_EXERCISE INSTRUCTIONS_:
All lines in the material below that hold "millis" should be found and copied.

_INFORMATION SHOWN_:
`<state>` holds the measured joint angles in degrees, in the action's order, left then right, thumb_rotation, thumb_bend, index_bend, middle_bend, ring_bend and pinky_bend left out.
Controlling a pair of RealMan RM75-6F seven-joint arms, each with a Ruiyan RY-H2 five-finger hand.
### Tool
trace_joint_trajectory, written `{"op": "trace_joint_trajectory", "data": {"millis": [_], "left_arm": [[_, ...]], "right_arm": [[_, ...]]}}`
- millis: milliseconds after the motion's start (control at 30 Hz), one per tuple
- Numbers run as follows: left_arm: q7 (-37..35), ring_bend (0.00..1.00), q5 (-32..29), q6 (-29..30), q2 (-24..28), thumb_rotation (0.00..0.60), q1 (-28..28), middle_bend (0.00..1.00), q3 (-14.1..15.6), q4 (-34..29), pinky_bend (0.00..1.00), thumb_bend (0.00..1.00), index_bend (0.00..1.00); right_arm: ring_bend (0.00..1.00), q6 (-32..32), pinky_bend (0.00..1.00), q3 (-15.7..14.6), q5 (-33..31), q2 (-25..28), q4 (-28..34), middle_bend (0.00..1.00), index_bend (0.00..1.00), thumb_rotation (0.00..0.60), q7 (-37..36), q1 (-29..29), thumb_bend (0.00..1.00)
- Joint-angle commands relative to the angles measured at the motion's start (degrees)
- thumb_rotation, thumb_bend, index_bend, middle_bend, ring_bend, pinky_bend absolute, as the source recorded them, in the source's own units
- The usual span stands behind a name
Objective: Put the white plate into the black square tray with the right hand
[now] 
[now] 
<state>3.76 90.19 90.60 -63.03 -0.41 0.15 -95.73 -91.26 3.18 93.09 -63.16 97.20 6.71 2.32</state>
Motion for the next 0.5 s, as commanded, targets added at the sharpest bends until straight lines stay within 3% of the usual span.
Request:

_SOLUTION TO THIS TASK_:
trace_joint_trajectory, written `{"op": "trace_joint_trajectory", "data": {"millis": [_], "left_arm": [[_, ...]], "right_arm": [[_, ...]]}}`
- millis: milliseconds after the motion's start (control at 30 Hz), one per tuple

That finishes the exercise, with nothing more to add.